What this error means

No fallback model group found for original model_group=primary. Available Model Group Fallbacks=None is a LiteLLM failure pattern reported for developers trying to fix litellm proxy fallback not triggering for team-scoped byok models due to public vs internal model name mismatch in router.async_function_with_fallbacks. Based on the imported evidence, treat this as a tool-specific troubleshooting page rather than a generic API error.

Why this happens

GitHub issue #28019 on BerriAI/litellm documents a routing bug: POST /fallback requires internal model names (model_name_team_uuid) but runtime requests use public names (e.g. gpt-4.1). The fallback lookup does direct string comparison before name resolution, so it never matches. Root cause identified in code (Router.async_function_with_fallbacks). Workaround available via model_aliases. Strong commercial value — directly impacts production proxy billing and failover reliability.

Common causes

  • GitHub issue #28019 on BerriAI/litellm documents a routing bug: POST /fallback requires internal model names (model_name_team_uuid) but runtime requests use public names (e.g. gpt-4.1). The fallback lookup does direct string comparison before name resolution, so it never matches. Root cause identified in code (Router.async_function_with_fallbacks). Workaround available via model_aliases. Strong commercial value — directly impacts production proxy billing and failover reliability.

Quick fixes

  1. Confirm the exact error signature matches No fallback model group found for original model_group=primary. Available Model Group Fallbacks=None.
  2. Check the LiteLLM account, local tool state, and provider configuration involved in the failing workflow.
  3. Compare the failing environment with a known working setup, then change one configuration value at a time.

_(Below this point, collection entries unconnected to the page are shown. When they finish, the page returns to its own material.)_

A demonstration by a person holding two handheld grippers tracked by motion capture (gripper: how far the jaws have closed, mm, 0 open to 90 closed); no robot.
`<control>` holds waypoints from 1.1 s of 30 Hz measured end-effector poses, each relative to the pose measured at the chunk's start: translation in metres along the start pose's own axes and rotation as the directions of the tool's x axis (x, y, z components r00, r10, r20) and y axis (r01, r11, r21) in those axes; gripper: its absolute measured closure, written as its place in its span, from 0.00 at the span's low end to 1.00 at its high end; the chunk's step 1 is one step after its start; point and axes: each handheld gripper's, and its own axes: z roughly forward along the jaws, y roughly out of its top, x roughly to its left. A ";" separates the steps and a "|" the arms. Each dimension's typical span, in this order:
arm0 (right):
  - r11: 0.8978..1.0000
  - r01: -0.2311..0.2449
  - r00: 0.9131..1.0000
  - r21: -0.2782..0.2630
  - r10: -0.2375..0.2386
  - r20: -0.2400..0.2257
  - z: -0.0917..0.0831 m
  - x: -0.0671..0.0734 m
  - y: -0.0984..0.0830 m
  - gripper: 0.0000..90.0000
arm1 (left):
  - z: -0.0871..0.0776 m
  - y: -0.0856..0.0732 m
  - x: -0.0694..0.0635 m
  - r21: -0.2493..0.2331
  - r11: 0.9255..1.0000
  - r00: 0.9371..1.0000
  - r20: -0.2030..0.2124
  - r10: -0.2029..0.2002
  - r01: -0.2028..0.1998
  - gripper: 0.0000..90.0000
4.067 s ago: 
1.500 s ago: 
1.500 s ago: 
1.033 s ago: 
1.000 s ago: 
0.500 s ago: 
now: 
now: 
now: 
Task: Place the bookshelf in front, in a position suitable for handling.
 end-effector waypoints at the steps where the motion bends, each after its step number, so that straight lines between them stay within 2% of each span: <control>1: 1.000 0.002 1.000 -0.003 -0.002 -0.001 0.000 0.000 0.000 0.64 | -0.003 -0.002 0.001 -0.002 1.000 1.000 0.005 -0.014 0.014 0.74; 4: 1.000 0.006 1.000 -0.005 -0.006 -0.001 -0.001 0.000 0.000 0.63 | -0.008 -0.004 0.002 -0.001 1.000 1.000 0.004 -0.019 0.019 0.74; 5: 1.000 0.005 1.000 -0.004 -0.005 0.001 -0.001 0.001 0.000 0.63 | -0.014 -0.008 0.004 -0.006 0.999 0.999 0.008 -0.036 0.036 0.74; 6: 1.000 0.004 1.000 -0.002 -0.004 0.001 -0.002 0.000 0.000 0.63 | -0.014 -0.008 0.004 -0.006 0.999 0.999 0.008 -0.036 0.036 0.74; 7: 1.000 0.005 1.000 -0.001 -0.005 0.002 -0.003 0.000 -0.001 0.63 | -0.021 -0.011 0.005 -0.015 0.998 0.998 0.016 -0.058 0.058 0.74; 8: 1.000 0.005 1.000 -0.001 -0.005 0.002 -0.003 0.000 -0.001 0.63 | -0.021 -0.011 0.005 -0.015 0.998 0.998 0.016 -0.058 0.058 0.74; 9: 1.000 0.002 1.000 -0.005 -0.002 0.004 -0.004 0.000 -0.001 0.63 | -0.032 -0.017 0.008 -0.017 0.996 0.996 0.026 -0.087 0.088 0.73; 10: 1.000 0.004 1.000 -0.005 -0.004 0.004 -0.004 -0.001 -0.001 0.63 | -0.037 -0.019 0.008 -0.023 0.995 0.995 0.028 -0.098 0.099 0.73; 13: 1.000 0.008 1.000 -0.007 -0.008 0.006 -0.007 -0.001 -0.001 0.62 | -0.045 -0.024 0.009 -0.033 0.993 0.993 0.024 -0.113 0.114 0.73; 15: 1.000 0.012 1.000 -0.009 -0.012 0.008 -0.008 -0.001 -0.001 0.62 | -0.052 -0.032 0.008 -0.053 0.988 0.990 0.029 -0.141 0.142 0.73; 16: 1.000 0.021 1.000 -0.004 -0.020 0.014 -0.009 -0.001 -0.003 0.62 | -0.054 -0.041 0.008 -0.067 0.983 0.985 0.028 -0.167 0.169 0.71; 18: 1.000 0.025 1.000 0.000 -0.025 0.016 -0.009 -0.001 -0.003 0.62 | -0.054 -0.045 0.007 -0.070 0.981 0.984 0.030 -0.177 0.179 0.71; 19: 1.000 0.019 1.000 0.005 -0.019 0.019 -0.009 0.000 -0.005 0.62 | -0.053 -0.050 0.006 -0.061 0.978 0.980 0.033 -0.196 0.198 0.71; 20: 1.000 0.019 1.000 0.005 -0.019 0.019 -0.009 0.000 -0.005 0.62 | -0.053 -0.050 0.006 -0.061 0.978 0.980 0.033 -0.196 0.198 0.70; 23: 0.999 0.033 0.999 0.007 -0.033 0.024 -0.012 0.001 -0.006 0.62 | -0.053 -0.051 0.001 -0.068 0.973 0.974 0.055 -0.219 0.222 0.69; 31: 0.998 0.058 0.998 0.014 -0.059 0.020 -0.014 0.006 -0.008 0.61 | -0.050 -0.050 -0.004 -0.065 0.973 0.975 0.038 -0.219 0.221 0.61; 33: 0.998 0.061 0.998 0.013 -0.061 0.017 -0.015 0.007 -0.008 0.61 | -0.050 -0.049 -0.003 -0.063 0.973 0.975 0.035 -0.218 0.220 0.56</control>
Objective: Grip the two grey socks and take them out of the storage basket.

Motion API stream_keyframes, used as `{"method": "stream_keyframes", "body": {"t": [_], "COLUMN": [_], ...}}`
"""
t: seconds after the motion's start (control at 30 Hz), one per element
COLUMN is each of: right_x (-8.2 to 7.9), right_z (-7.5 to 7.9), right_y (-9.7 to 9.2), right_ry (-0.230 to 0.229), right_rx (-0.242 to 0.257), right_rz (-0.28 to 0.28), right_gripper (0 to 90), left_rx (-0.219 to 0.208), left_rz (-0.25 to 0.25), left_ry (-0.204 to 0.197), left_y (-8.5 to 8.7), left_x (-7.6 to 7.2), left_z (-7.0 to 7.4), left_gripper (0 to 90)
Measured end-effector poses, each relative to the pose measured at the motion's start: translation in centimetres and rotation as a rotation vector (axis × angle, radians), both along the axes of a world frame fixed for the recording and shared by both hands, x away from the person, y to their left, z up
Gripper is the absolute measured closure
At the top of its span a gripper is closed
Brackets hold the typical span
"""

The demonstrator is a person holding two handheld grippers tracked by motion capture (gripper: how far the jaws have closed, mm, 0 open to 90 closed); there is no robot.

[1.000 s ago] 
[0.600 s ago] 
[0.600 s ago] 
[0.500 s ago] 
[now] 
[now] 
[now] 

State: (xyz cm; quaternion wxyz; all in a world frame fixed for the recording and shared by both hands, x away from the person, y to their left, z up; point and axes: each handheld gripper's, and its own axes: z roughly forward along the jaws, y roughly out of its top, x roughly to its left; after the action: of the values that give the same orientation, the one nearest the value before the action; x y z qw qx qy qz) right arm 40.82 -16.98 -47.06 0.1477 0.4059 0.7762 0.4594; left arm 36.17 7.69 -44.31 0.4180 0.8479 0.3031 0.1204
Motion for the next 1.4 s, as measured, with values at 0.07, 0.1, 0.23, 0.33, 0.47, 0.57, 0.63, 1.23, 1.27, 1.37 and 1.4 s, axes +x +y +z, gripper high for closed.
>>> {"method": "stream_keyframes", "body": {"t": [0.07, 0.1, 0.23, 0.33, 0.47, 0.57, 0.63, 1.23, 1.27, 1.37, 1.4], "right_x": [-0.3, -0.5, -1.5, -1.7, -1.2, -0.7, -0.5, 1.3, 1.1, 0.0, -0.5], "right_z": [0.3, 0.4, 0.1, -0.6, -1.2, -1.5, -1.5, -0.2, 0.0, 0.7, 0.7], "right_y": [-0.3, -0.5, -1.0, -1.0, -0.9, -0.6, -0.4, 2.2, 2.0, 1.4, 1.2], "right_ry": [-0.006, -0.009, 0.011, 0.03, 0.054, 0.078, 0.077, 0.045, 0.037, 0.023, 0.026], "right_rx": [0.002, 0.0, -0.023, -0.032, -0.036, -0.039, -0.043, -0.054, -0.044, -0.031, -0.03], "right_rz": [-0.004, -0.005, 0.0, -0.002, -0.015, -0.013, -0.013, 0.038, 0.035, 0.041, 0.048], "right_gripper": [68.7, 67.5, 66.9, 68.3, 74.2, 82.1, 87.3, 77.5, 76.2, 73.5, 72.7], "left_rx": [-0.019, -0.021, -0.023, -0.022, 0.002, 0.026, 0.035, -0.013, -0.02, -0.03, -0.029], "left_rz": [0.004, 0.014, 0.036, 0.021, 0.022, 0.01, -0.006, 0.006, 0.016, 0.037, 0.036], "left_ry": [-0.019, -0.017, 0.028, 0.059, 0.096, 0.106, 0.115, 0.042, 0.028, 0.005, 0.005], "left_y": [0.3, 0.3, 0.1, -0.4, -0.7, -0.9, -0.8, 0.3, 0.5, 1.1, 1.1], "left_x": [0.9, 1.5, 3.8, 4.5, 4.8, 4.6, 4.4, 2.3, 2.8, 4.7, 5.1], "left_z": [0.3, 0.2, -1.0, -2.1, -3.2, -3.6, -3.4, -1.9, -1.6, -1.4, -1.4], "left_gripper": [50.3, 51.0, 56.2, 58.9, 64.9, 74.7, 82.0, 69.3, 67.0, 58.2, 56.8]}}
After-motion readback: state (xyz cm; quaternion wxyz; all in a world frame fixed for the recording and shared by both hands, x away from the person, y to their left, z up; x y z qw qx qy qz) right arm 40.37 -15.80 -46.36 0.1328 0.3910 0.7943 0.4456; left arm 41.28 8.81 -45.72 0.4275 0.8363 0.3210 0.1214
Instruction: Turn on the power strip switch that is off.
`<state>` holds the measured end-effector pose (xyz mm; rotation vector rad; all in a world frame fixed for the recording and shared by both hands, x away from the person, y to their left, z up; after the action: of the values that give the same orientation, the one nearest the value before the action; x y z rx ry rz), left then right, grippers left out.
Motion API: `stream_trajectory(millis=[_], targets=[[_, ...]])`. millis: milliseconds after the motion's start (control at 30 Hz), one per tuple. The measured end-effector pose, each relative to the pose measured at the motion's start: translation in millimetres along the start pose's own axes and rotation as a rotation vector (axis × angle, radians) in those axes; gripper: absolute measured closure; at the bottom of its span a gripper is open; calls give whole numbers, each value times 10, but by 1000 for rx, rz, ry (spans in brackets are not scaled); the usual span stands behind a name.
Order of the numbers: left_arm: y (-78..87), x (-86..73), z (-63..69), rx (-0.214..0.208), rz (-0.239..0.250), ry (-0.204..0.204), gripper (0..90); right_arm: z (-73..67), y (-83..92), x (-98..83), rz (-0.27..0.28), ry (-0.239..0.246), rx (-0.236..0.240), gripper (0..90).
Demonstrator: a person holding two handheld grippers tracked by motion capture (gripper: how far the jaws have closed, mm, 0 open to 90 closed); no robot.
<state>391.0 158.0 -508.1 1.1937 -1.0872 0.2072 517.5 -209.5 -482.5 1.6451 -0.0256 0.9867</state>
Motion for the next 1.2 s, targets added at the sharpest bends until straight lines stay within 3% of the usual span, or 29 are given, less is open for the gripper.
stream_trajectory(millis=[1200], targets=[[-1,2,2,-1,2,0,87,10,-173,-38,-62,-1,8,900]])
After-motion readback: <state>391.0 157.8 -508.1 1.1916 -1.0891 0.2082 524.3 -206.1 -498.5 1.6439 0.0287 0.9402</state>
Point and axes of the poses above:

Platform/tool-specific checks

  • Verify the command, editor, extension, or API client that produced the error.
  • Compare local settings with CI, deployment, or editor-level settings when the error appears in only one environment.
  • Avoid deleting credentials, local model data, or project settings until the failing scope is clear.

Step-by-step troubleshooting

  1. Capture the exact error message and the command, editor action, or request that triggered it.
  2. Check whether the failure is account/auth, quota/rate, model/provider, local runtime, or deployment configuration.
  3. Review the source evidence below and compare it with your environment.
  4. Apply one change at a time and rerun the smallest failing action.
  5. Keep the working fix documented for the team or deployment environment.

How to prevent it

  • Keep provider/tool configuration documented.
  • Record non-secret diagnostics such as tool version, provider name, model name, and command path.
  • Add a lightweight check before CI or production workflows depend on the tool.